See two examples of how EF files can be used for accomplishing text analysis research goals.
This page lists examples of what can be done with the Extracted Features 2.0 Dataset. For examples of how scholars are using it, see also Extracted Features in the Wild.
The Extracted Features (EF) 2.0 Dataset contains structured information about each volume in HathiTrust. This page, and the accompanying notebooks (in Jupyter and Google Colab formats) present example use cases for using the files, and making use of the different levels of data contained in the EF Dataset.

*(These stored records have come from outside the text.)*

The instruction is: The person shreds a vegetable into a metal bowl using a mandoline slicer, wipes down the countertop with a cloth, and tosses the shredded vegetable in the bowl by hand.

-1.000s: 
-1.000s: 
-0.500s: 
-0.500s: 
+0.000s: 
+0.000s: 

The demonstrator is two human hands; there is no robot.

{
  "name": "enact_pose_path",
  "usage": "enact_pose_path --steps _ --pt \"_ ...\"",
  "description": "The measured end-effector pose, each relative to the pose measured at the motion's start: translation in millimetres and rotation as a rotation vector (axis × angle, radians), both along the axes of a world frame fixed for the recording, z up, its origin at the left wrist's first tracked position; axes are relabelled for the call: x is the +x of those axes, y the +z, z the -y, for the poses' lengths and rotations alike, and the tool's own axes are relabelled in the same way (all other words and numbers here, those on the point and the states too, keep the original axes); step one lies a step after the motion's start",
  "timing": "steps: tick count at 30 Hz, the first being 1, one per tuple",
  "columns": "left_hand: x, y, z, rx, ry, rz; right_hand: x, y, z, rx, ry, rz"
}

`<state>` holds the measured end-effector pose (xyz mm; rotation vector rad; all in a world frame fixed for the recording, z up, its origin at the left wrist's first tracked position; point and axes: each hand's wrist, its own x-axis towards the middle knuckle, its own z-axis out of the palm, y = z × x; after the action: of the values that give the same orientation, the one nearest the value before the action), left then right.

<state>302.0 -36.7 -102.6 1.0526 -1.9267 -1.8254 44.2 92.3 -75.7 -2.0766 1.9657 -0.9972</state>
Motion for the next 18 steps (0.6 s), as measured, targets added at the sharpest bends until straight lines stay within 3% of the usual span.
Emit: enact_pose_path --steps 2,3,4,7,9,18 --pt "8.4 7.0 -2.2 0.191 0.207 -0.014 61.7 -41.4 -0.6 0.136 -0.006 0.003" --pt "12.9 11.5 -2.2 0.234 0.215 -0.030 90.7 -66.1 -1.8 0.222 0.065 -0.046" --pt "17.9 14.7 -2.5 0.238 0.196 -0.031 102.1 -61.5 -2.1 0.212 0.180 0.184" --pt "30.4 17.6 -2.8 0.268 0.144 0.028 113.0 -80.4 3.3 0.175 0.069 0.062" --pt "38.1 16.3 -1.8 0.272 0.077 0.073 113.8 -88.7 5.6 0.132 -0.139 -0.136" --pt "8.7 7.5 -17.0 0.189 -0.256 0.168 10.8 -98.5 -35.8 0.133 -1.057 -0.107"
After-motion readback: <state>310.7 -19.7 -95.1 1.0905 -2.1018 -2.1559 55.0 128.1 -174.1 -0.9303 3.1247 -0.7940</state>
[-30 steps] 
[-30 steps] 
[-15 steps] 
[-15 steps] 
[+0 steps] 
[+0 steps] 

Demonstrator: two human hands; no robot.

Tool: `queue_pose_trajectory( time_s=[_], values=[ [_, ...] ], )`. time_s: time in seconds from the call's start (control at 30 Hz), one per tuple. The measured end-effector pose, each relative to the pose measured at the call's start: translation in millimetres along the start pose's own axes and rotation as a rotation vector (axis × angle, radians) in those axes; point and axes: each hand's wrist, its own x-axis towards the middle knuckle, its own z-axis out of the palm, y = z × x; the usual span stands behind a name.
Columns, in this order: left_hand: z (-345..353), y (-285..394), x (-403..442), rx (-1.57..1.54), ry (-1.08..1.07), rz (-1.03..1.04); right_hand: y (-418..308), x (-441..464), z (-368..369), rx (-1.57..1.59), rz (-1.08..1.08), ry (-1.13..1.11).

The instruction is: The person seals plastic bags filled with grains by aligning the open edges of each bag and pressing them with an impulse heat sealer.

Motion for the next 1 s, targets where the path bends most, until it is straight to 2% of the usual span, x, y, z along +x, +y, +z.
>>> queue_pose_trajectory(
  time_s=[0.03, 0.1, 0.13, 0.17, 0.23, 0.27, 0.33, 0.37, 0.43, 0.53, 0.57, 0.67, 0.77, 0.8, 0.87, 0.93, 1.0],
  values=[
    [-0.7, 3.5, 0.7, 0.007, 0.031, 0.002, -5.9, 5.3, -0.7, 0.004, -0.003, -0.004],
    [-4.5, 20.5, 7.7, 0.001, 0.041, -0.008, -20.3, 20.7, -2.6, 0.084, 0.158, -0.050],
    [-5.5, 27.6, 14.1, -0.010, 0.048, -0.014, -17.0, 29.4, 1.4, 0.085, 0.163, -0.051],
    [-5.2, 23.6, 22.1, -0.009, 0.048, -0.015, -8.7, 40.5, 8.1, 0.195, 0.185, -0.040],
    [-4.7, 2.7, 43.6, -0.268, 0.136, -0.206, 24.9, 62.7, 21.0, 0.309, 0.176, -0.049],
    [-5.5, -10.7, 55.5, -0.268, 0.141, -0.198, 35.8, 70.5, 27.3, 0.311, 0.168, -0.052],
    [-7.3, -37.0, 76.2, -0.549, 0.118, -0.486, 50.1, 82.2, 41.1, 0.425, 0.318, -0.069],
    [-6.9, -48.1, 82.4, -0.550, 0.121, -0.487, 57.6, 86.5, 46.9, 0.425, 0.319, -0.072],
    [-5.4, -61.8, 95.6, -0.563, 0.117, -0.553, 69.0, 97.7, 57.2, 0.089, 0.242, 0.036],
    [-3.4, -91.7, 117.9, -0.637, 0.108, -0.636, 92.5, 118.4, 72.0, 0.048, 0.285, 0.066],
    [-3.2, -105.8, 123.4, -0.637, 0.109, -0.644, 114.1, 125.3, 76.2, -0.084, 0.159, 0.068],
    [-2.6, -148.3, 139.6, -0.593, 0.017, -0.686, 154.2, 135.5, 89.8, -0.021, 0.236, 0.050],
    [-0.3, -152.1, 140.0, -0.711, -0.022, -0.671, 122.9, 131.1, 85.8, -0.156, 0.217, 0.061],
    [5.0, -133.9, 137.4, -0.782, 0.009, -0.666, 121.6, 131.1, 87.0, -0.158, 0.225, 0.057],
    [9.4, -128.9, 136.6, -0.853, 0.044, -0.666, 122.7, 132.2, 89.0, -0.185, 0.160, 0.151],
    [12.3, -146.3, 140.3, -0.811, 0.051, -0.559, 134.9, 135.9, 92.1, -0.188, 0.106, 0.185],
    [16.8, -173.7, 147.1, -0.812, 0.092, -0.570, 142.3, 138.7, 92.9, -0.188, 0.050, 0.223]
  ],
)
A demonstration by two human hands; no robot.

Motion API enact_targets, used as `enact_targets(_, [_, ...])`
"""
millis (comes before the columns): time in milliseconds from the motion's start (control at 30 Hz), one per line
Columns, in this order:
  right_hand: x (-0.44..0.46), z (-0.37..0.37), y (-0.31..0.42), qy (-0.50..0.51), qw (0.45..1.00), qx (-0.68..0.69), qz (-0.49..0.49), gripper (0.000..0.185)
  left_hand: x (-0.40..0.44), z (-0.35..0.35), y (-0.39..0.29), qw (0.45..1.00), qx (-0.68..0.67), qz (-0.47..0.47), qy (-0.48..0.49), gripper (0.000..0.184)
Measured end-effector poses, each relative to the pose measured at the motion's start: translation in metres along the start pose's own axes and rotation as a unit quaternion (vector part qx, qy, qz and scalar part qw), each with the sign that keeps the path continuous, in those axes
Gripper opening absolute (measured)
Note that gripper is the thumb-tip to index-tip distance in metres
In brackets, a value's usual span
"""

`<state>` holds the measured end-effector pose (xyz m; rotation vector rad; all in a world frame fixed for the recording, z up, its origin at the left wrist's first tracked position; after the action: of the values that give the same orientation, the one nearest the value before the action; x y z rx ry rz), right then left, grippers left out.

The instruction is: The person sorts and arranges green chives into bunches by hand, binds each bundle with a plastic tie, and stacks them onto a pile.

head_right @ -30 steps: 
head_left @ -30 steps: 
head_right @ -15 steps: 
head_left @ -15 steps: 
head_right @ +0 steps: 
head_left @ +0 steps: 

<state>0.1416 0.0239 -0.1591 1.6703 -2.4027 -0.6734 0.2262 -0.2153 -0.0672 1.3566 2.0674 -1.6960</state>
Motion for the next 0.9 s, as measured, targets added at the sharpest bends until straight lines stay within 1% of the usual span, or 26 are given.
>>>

For more information about the EF 2.0 Dataset, see the following pages:
These use cases are also available in interactive Python notebooks, if you'd like to run or edit the code:
Before running an algorithm for text analysis, it’s important to understand the data being studied. For traditional research that relies on a small number of books, this step is covered when reading the material directly. For computational analysis, where often the focus is sets of hundreds or thousands of books (what HTRC calls “worksets”), this is not achieved so easily. As a result, exploring and understanding our data becomes an explicit step in the research process. This is often the first step to computational analysis, but can present a number of challenges. For instance, if we were interested in studying poetry through traditional means, we could simply visit our local library, go to the poetry section and start reading. If we wanted to see if there is poetry in volumes that are not shelved in this section, we could open them and see if we find poetry or prose. But when working with hundreds or thousands of digital items, we do not have the ability to practically do either of these things. Some volumes we want to study may be under copyright, which means we can’t read them without purchasing. Others may have incorrect metadata records attached to them, which means we may not even know to look for them as poetry. Perhaps most challenging of all, it would take lifetimes to manually read thousands of books.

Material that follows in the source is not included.